2013年の流行語大賞は、4つの言葉が選ばれた。「今でしょう」「じぇじぇじぇ」「お・も・て・な・し」ともう一つが「倍返し」である。40%を超える視聴率を記録したテレビドラマ「半沢直樹」の中の決め台詞として、よく知られている。ドラマの原作者はこの本の著者である。

銀行マンを描いたドラマは、なかなか面白かった。その著者の名前につられて衝動買いしたのがこの本である。だが、「下町ロケット」というタイトルにあまり興味をそそられず、しばらく机の上に積んでいた。そして何気なく手に取って読み始めたら、止まらなくなってしまった。直木賞受賞作というのもうなずける。読んでみて、タイトルも納得した。
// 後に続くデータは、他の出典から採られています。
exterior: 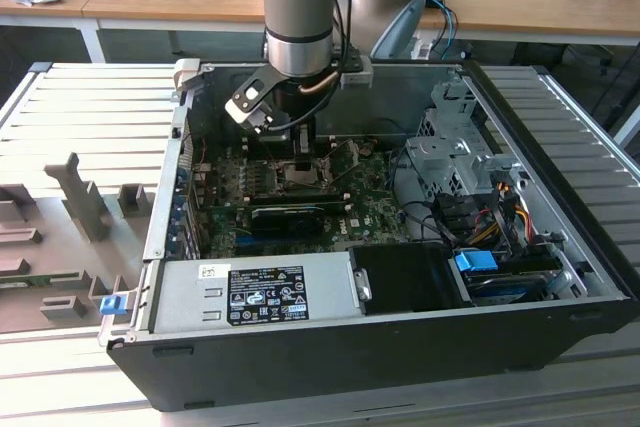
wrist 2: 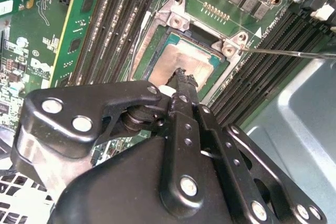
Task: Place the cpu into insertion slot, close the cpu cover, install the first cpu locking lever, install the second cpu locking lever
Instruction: 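Close the cpu cover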
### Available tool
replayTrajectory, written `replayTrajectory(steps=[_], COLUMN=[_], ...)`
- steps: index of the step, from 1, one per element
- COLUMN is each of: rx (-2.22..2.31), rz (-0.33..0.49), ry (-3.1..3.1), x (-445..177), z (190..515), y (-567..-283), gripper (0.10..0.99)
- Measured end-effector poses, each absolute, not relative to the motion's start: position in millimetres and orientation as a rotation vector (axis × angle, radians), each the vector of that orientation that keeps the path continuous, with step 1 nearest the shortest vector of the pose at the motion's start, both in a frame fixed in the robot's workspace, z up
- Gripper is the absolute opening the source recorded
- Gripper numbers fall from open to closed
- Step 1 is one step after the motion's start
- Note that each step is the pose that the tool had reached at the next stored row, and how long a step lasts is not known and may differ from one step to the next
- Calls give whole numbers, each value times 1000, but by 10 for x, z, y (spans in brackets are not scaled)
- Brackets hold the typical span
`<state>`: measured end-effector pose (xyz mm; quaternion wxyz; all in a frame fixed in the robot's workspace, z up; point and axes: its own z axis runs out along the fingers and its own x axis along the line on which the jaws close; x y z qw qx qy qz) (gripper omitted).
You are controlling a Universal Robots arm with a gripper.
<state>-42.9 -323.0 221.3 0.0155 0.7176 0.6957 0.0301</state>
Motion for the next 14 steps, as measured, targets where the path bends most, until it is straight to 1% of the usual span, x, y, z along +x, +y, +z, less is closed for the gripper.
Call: replayTrajectory(steps=[6,14], rx=[2232,2231], rz=[94,91], ry=[2164,2163], x=[-429,-429], z=[2299,2329], y=[-3227,-3225], gripper=[106,106])
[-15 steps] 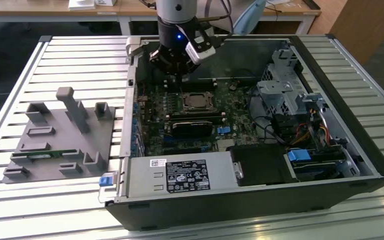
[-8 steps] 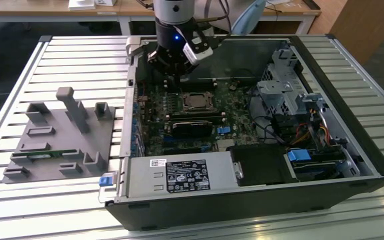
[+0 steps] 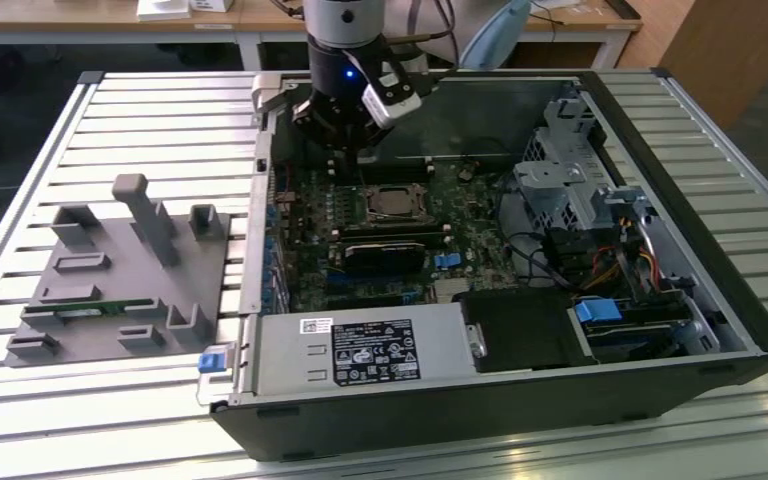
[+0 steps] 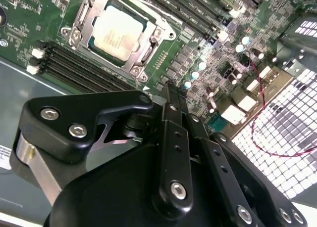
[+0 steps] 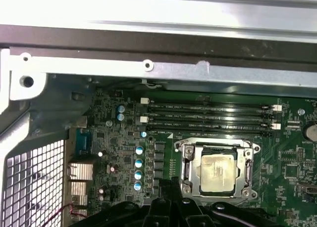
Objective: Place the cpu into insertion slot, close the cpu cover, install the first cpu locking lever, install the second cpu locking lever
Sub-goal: 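Install the first cpu locking lever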
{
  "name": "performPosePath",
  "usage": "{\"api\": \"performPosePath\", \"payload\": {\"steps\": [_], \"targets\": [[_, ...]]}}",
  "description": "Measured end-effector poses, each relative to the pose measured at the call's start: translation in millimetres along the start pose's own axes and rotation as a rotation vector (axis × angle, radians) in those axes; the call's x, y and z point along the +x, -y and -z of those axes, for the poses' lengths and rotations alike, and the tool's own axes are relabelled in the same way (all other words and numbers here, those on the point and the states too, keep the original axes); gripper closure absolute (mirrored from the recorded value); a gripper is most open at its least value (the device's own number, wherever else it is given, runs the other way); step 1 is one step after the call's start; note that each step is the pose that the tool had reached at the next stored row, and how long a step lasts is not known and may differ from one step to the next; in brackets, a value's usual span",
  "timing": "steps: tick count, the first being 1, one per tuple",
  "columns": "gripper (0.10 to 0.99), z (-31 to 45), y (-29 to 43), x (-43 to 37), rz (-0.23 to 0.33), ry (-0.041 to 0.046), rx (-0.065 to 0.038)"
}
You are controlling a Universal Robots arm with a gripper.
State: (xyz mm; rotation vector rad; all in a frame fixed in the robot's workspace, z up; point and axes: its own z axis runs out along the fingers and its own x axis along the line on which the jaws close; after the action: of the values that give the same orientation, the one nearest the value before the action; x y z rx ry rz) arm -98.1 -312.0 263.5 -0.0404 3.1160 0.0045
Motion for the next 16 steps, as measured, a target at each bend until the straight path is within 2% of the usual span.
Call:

主人公の佃航平は、宇宙工学研究の道をあきらめて、東京・大田区の実家である佃製作所を継いでいる。町工場の経営は順調だったが、突然の取引停止、大企業の「魔の手」が伸びて特許侵害の疑いで訴えられる。倒産の危機にさらされるが、町工場の技術と情熱を燃やしてロケットエンジンの供給に挑む。

「その部品がなければロケットは飛ばない」。ロケットエンジンの開発は、町工場の大企業に対抗する意地でもあった。一度あきらめた大宇宙への夢を、再び描く佃航平と、彼を支える男たちの熱き思いを紡いだドラマが展開される。

混沌として閉塞感のある日本社会で、多くの人たちに夢と希望を与える作品である。読後感のこれほど爽やかな書を、最近は知らない。文句なしにお勧めしたい。